Task instructions:
Give back, character for character, the line that includes "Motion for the" and all lines beneath it in the data.

Collected data:
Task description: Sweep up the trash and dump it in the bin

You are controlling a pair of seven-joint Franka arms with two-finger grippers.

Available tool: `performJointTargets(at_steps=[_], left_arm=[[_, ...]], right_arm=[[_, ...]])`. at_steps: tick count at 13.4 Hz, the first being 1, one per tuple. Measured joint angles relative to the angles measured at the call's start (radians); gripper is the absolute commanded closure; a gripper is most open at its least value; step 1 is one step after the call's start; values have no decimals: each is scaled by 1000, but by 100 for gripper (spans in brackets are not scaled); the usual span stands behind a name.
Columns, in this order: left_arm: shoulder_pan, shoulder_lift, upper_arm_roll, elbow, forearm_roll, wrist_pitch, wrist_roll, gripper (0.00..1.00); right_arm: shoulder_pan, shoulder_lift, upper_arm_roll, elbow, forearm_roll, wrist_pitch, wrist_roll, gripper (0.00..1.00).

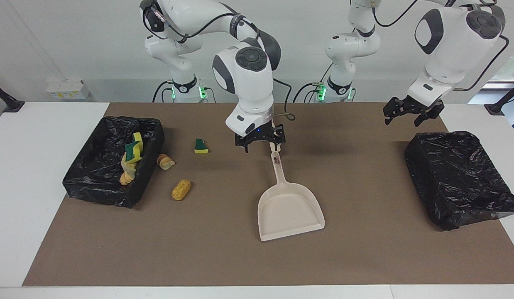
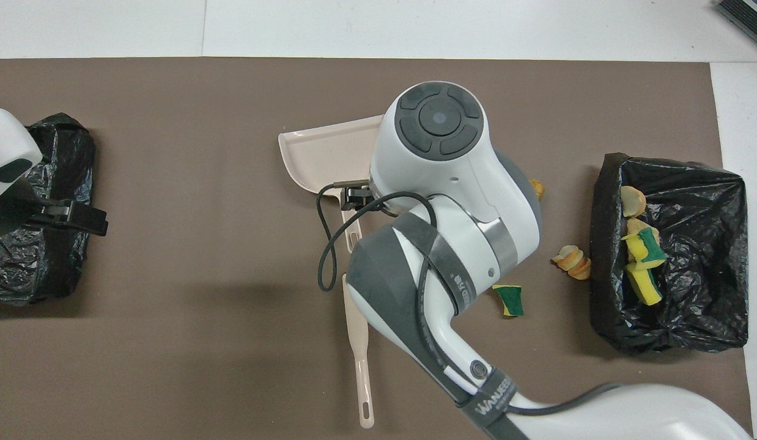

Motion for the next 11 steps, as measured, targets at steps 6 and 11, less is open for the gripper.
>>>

Answer section:
Motion for the next 11 steps, as measured, targets at steps 6 and 11, less is open for the gripper.
>>>

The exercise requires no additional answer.